• **INSTRUCTIONS TO FOLLOW**:
Copy all of the data that follows without altering a word.

• **COLLECTED MATERIAL**:

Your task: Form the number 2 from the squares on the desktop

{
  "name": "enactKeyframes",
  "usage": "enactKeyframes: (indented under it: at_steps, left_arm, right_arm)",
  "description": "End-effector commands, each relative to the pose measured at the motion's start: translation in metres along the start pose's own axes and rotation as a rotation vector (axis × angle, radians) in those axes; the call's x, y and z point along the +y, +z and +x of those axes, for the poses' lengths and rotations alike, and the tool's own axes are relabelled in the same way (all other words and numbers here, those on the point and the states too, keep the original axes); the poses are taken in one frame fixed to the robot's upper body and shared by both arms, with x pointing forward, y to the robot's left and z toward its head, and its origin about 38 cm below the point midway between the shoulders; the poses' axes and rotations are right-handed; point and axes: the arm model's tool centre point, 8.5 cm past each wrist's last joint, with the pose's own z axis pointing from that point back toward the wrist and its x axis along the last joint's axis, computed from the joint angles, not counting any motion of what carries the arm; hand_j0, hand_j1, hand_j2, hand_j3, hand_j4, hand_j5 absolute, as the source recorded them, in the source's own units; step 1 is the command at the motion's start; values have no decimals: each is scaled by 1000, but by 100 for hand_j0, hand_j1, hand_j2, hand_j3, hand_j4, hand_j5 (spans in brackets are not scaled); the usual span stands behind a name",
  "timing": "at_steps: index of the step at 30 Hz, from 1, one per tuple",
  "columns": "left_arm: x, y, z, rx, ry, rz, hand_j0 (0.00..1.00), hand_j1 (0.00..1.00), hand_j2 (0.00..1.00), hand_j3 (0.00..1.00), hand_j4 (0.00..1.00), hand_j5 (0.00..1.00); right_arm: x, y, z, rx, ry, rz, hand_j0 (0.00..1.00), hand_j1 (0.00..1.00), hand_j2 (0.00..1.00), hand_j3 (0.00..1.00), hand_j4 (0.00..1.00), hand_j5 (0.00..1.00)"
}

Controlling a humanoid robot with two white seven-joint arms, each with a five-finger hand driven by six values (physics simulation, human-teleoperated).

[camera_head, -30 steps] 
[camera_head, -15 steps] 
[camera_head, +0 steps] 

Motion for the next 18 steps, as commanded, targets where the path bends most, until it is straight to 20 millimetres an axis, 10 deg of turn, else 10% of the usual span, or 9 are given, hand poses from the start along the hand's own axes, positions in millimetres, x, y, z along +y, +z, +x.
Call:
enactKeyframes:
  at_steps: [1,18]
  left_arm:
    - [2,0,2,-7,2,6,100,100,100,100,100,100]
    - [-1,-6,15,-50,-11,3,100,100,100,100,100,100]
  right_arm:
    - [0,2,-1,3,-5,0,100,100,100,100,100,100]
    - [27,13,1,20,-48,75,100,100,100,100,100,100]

• **REPLY TO THE EXERCISE**:
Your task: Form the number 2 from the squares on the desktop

{
  "name": "enactKeyframes",
  "usage": "enactKeyframes: (indented under it: at_steps, left_arm, right_arm)",
  "description": "End-effector commands, each relative to the pose measured at the motion's start: translation in metres along the start pose's own axes and rotation as a rotation vector (axis × angle, radians) in those axes; the call's x, y and z point along the +y, +z and +x of those axes, for the poses' lengths and rotations alike, and the tool's own axes are relabelled in the same way (all other words and numbers here, those on the point and the states too, keep the original axes); the poses are taken in one frame fixed to the robot's upper body and shared by both arms, with x pointing forward, y to the robot's left and z toward its head, and its origin about 38 cm below the point midway between the shoulders; the poses' axes and rotations are right-handed; point and axes: the arm model's tool centre point, 8.5 cm past each wrist's last joint, with the pose's own z axis pointing from that point back toward the wrist and its x axis along the last joint's axis, computed from the joint angles, not counting any motion of what carries the arm; hand_j0, hand_j1, hand_j2, hand_j3, hand_j4, hand_j5 absolute, as the source recorded them, in the source's own units; step 1 is the command at the motion's start; values have no decimals: each is scaled by 1000, but by 100 for hand_j0, hand_j1, hand_j2, hand_j3, hand_j4, hand_j5 (spans in brackets are not scaled); the usual span stands behind a name",
  "timing": "at_steps: index of the step at 30 Hz, from 1, one per tuple",
  "columns": "left_arm: x, y, z, rx, ry, rz, hand_j0 (0.00..1.00), hand_j1 (0.00..1.00), hand_j2 (0.00..1.00), hand_j3 (0.00..1.00), hand_j4 (0.00..1.00), hand_j5 (0.00..1.00); right_arm: x, y, z, rx, ry, rz, hand_j0 (0.00..1.00), hand_j1 (0.00..1.00), hand_j2 (0.00..1.00), hand_j3 (0.00..1.00), hand_j4 (0.00..1.00), hand_j5 (0.00..1.00)"
}

Controlling a humanoid robot with two white seven-joint arms, each with a five-finger hand driven by six values (physics simulation, human-teleoperated).

[camera_head, -30 steps] 
[camera_head, -15 steps] 
[camera_head, +0 steps] 

Motion for the next 18 steps, as commanded, targets where the path bends most, until it is straight to 20 millimetres an axis, 10 deg of turn, else 10% of the usual span, or 9 are given, hand poses from the start along the hand's own axes, positions in millimetres, x, y, z along +y, +z, +x.
Call:
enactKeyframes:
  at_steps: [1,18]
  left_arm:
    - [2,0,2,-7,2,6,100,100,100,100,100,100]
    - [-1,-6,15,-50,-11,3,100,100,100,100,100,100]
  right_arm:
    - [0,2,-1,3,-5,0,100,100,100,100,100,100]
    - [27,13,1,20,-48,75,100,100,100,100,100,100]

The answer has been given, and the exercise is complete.